I have an 8 year old son. He has of course asked where babies come from. He knows they come from mummy's tummy. He has not asked how they get there. He HAS asked how they get out and I have told him. He has not asked anything else. And to him the whole idea of kissing etc is 'gross' so I actually feel that him watching a film like the one we are talking about would put him off completely and confuse him.

If and when he asks for more detail I will of course give it to him. But I don't think he needs that information yet.

Angeliz · 05/03/2010 16:55

I looked up the film and watched at all.
I have to say i would definately NOT let my seven year old watch it. I have children aged, 3, 5, and 9 and i wouldn't even want my nine year old watching that but expecially not at seven.
If you haven't watched it, it does actually show the man pumping into the woman and then the woman on top, teaching different positions too. The whole feel of the film is icky to me too. It's two kids talking to adults. One couple are explaining to the kids why they like to have sex together.
I feel 7 is way too young, my kids ask questions and i answer them honestly but i feel this level of reality is NOT for children so young.
They say so many times in the film how nice it is, and fun, and makes you feel nice, surely the kids will think that it may be fun to try? (i'm not saying at 7 but you get my drift)
It's MY decision when to tell my young child about sex and they will certainly NOT be 7!

(Mind you i think the Mum should have not allowed her daughter to see it if she hadn't monitored it herself, but i suspect she didn't think for a moment it would be so graphic)

Also, my children have not been exposed to sex at all on t.v, hugging and kissing is a world away from telling them, 'a mans penis gets hard and the womans vagina gets wet and it's very exciting!'

gorionine · 05/03/2010 16:55

I do not think it is about keeping people ignorant but rather about how age appropriate the way to convey the information is.

Disenchanted3 · 05/03/2010 18:35

At 7 they may want to know the basic workings of how a baby is made

but theres no need to see a cartoon of a naked woman writing on top of a man!

What is the need in that? Why at 7 would they need to see that?

Angeliz · 05/03/2010 18:38

mmm, i also wouldn't be chatting to two kids at a party with dp about my sex life

MmeLindt · 05/03/2010 19:48

Weird.

I stated earlier than my DD has never asked about where babies come from.

Today she said that they were talking about kangaroos and her teacher said that when little girls grow up they can grow babies in their tummies, but inside not outside like kangaroos.

She did not ask any more than that, but I can see that I am going to have to sit her down soon and have The Talk.
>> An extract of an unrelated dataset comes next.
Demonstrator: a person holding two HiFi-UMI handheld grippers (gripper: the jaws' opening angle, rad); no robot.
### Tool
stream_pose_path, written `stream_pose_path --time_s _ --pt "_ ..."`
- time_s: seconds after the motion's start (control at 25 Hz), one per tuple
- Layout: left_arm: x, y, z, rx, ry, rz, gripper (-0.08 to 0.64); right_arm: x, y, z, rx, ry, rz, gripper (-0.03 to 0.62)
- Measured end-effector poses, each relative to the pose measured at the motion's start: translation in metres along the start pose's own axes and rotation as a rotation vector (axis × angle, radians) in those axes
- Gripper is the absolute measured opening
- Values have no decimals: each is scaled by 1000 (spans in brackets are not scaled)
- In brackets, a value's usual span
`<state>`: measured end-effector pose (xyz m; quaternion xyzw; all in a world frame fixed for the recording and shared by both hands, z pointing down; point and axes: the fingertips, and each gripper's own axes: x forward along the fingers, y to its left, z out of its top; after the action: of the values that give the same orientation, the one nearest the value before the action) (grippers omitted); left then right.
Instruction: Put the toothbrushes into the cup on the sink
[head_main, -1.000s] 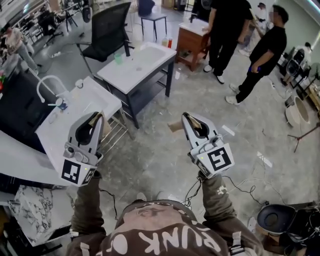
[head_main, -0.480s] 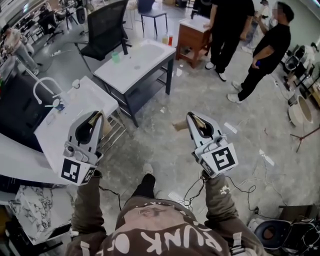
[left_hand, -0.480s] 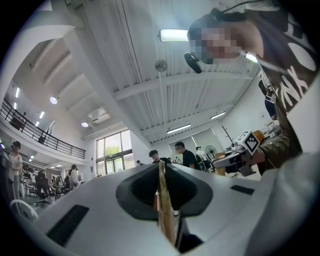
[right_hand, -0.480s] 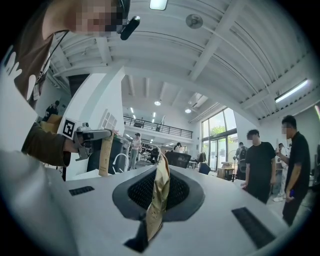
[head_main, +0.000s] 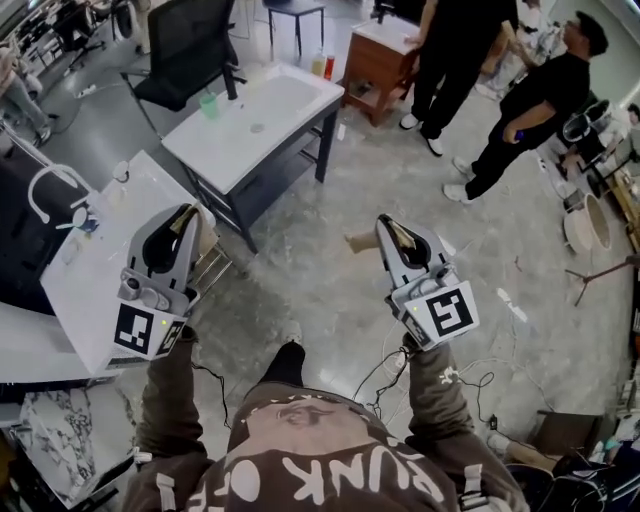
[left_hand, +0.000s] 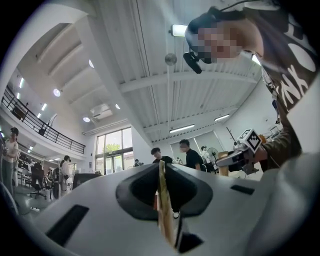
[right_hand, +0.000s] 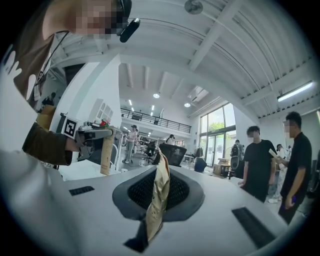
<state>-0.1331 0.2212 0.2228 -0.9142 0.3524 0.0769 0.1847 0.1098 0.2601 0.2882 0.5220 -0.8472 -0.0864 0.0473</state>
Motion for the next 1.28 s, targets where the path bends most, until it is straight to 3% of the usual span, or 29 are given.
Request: stream_pose_path --time_s 0.4,0.72,1.04,1.28 --pt "88 97 -60 -3 7 0 39 139 -65 -3 -19 22 6 11" --pt "130 153 -82 0 -7 27 40 215 -95 -2 -35 12 38 11" --pt "177 199 -113 31 22 91 39 299 -139 -21 -23 -23 113 11" --pt "228 244 -162 55 69 209 39 398 -193 -59 -1 -41 232 11"
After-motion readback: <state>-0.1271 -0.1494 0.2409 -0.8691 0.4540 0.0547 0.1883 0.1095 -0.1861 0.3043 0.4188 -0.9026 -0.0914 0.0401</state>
DS ask about when he came out of my body, if I could remember that. Um. Yes. Just a bit.

OP posts:
TheLadyEvenstar · 05/03/2010 22:54

IMO BUDA hit the point exactly with this comment

Buda Fri 05-Mar-10 16:46:22

so I actually feel that him watching a film like the one we are talking about would put him off completely and confuse him.

Buda · 05/03/2010 23:04

But the intention of the film is not to put children off sex. And I don't want him turned off the idea in the future by inappropriate cartoons at an inappropriate age. I thought the whole idea was to educate children and make sex familiar to them. I do agree that sex ed is vital but not such a graphic and age inappropriate film.